Gli Holy Shire sembrano credere e investire parecchio nella successiva title track, che pur nella sua evidente cura compositiva stenta ad entrare nel regno della memorabilità.
Chiudono la prima parte del disco la sgomitante “Princess Aries” con le sue tastiere pompose e l’incedere smargiasso e una soporifera “Ludwig”.
L’ipotetico “Lato B” è davvero di più difficile assimilazione. Diciamo che riesce in pieno nel tentativo di portare l’ascoltatore nel mondo dei sogni…
Qui la migliore composizione è forse “At The Mountains Of Madness”, dove la riproposizione dell’incubo antartico di Lovecraft riesce solo in parte, ma almeno ci regala un ottimo grido disperato e un suggestivo fraseggio in 5/4.
“The Gathering” non riesce a coinvolgere nella marcia degli orchi di Tolkien, impantanandosi pesantemente. Un polpettone peggiore è però “Inferno”, dove il senso del brano sembra sfuggire ai musicisti stessi, con un flauto e delle voci alla più cieca deriva…
Ci si risolleva con “Ophelia”, smielatona e prolissa, ma almeno con un’idea compositiva meglio focalizzata.
La chiusura, “The Lake”, è un ennesimo brano cadenzato, capace di mandare a dormire anche il più caffeinomane dei recensori.
“The Legendary Sheperds Of The Forest” è un disco molto curato nei dettagli, ma che sembra trascurare una visione di insieme più ampia, sia per quanto riguarda il dislivello tra le due metà del disco, sia all’interno dei singoli pezzi.
Si sente bene che il fondatore e leader del gruppo è il batterista TheMaxx, dato che è a lui che dobbiamo la maggior parte delle scelte positive su “cosa mettere” e soprattutto “cosa togliere” in sede di arrangiamento. È lui anche l’autore delle copertine, che hanno il pregio di dare un tocco di contemporaneità all’approccio fantasy. Segno invece un meno sul registro in merito al logo…

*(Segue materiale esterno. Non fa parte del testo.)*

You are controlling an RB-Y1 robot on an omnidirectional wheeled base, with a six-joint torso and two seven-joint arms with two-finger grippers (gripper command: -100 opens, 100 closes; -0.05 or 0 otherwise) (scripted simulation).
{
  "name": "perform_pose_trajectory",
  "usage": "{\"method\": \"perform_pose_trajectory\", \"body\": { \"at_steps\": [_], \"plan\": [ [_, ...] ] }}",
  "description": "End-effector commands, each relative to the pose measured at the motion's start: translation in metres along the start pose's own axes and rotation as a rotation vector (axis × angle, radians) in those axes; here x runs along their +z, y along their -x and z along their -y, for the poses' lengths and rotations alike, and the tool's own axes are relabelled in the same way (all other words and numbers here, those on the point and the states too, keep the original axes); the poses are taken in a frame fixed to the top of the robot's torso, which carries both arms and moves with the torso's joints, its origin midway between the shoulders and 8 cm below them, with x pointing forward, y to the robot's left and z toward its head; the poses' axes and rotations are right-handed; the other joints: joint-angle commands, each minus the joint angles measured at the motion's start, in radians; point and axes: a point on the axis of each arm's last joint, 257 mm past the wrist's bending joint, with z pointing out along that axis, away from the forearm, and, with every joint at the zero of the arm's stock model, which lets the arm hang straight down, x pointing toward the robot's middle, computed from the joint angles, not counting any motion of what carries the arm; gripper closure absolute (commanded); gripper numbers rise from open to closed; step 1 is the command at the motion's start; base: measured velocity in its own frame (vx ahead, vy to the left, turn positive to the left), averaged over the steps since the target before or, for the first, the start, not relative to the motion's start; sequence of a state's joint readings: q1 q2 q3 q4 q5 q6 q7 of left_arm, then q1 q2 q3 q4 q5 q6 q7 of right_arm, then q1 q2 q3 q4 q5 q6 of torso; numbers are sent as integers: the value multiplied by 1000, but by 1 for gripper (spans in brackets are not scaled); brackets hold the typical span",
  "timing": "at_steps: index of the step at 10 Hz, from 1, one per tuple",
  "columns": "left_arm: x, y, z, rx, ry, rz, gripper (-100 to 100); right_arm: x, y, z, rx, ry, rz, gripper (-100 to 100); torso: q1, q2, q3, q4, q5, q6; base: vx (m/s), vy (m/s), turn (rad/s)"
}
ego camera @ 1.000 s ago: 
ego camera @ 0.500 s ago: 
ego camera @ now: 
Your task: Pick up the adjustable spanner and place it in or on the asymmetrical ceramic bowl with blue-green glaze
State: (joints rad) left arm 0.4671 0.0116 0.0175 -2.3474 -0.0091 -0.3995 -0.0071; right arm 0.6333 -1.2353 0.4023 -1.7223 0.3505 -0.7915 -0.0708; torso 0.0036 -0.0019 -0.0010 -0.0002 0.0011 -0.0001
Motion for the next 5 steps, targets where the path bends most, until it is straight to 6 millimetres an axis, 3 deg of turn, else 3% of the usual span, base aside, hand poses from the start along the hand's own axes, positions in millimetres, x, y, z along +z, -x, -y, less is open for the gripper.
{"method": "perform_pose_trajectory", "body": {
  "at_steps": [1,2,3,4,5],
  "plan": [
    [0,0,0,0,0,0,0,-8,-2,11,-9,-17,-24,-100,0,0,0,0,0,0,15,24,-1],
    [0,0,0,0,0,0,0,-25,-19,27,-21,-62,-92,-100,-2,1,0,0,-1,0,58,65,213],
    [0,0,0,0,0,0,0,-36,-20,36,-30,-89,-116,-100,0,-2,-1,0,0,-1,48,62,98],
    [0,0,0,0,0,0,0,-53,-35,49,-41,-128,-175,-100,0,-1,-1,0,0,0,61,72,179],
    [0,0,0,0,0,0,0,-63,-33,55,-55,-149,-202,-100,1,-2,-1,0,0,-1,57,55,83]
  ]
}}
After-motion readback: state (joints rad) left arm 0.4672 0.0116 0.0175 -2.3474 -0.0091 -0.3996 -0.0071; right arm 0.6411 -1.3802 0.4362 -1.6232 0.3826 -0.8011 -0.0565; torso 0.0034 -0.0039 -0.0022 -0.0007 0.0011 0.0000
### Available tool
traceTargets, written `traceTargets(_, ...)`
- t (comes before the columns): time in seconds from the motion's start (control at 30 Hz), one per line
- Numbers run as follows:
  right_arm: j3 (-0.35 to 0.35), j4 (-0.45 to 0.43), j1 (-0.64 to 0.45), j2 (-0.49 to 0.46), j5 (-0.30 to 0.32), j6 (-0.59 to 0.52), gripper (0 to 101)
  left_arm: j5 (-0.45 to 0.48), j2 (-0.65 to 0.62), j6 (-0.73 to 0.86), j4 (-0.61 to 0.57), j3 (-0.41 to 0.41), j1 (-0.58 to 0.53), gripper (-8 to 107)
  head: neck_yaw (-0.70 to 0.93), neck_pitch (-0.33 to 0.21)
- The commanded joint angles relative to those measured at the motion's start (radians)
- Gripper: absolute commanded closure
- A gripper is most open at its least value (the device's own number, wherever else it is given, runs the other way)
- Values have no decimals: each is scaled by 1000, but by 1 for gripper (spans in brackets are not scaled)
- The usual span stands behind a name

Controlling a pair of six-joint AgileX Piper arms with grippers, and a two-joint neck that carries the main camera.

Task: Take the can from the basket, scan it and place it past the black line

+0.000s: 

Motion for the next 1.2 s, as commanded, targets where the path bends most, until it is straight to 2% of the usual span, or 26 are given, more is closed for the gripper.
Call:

Una qualità che mi sento di sottolineare e apprezzare particolarmente è l’ironia, anche autoriferita, che i ragazzi e le ragazze del gruppo comunicano nelle foto e nei video ufficiali, un ingrediente preziosissimo che, se venisse aggiunto anche alla parte musicale, potrebbe proiettarci davvero in un mondo di sogno… questa volta ad occhi aperti!